I sat around all day wondering what to think about the guy who got dragged off the United flight after being asked to give up his seat then being belligerent.   The officer who dragged him off was suspended, then later the CEO defended the removal.

On Sunday, April 9, after United Express Flight 3411 was fully boarded, United’s gate agents were approached by crewmembers that were told they needed to board the flight.

We sought volunteers and then followed our involuntary denial of boarding process (including offering up to $1,000 in compensation) and when we approached one of these passengers to explain apologetically that he was being denied boarding, he raised his voice and refused to comply with crew member instructions.

.He was approached a few more times after that in order to gain his compliance to come off the aircraft, and each time he refused and became more and more disruptive and belligerent.

.Our agents were left with no choice but to call Chicago Aviation Security Officers to assist in removing the customer from the flight. He repeatedly declined to leave.

Chicago Aviation Security Officers were unable to gain his cooperation and physically removed him from the flight as he continued to resist – running back onto the aircraft in defiance of both our crew and security officials.

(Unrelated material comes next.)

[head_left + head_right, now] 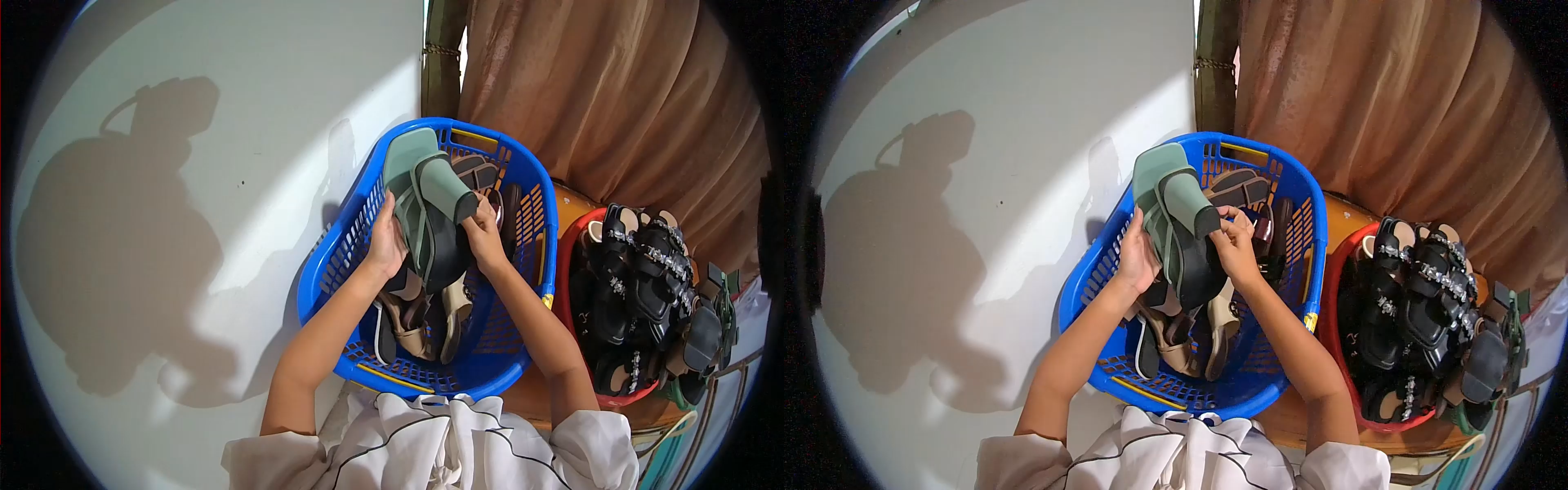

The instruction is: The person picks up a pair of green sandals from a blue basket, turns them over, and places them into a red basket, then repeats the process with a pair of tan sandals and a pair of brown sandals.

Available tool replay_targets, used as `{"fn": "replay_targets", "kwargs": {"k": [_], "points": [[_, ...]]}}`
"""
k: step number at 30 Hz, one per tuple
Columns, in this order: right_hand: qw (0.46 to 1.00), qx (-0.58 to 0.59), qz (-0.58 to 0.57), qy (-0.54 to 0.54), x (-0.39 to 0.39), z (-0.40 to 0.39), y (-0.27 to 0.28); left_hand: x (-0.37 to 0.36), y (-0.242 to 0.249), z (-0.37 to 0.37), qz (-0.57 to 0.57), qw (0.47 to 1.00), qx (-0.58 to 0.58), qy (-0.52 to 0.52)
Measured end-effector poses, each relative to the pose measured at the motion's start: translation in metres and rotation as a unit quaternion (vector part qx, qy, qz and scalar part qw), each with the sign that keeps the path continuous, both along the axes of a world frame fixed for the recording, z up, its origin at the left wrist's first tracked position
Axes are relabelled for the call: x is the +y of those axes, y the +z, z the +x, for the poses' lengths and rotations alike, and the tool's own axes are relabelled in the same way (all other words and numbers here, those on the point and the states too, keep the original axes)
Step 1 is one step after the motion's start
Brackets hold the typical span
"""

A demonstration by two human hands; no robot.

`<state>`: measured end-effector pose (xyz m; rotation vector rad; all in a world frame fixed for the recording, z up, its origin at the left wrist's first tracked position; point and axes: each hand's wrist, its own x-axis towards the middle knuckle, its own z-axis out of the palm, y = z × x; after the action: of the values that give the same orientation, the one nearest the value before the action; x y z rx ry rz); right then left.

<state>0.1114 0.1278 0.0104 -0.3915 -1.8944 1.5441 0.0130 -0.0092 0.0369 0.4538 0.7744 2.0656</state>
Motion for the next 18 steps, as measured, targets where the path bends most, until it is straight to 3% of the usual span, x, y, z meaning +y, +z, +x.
{"fn": "replay_targets", "kwargs": {"k": [2, 5, 10, 13, 18], "points": [[0.983, -0.056, -0.17, 0.045, -0.004, 0.004, 0.007, 0.002, -0.002, 0.005, 0.01, 1.0, 0.022, 0.003], [1.0, 0.009, 0.023, -0.003, -0.012, 0.001, -0.002, 0.002, -0.006, 0.006, 0.001, 0.999, 0.053, 0.004], [0.996, 0.024, -0.079, -0.036, -0.016, -0.009, -0.025, 0.003, -0.005, 0.007, -0.059, 0.987, 0.149, 0.023], [0.964, 0.019, -0.263, 0.038, -0.026, 0.002, -0.002, 0.002, -0.005, 0.008, -0.071, 0.98, 0.185, 0.028], [0.938, 0.016, -0.346, 0.03, -0.029, 0.001, 0.001, 0.003, -0.006, 0.009, -0.093, 0.973, 0.209, 0.043]]}}
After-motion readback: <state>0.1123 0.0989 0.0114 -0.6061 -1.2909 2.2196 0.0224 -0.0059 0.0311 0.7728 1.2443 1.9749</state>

Seems reasonable, if true.

Then along came ol’ Nate Silver to help me decide what I really think about this.  Nate is always handy with numbers but is the least street smart person in any room. A pathetic judge of human nature.  He absolutely blew the Trump election, but still manages to get some relevancy in edgewise despite his humiliation.

He pointed out in his Twitter feed that different airlines have different propensities for booting overbooked passengers.  United is not the worst, but they’re not the best.  Then he came up with this gem:

Hey, Nate, if you want to win the lottery, buy scratch off tickets, not airline tickets.  Anybody who expects those kind of winnings is just a money grubbing putz. And there is nothing scientific about your $10,000.  You just pulled it from thin air.  Like, perhaps, your odds of Hillary winning.  From all accounts, the guy pulled off the United flight was a total a-hole and would have made a scene for twice the $1,350 or even your insane $10,000.  Yes, airlines should manage overbookings better. That would be a neat element of competition, rather then creating your jackpot entitlement mentality.

This guy was going to get compensated – something – but persisted in being a combative jerk.

You think for $10,000 passengers wouldn’t start fights with each other demanding to be bumped? Come on, Nate, grow some street smarts.


  • Jack

    So you’re ok with corporate fraud? A corporation knowingly and willingly sells a product it does not have (fraud) and the customer should be held responsible to make good on the corporations promise. If this makes sense to you then you are whats wrong with this country. A corporation using brutal government force to cover its fraud is the very definition of fascism.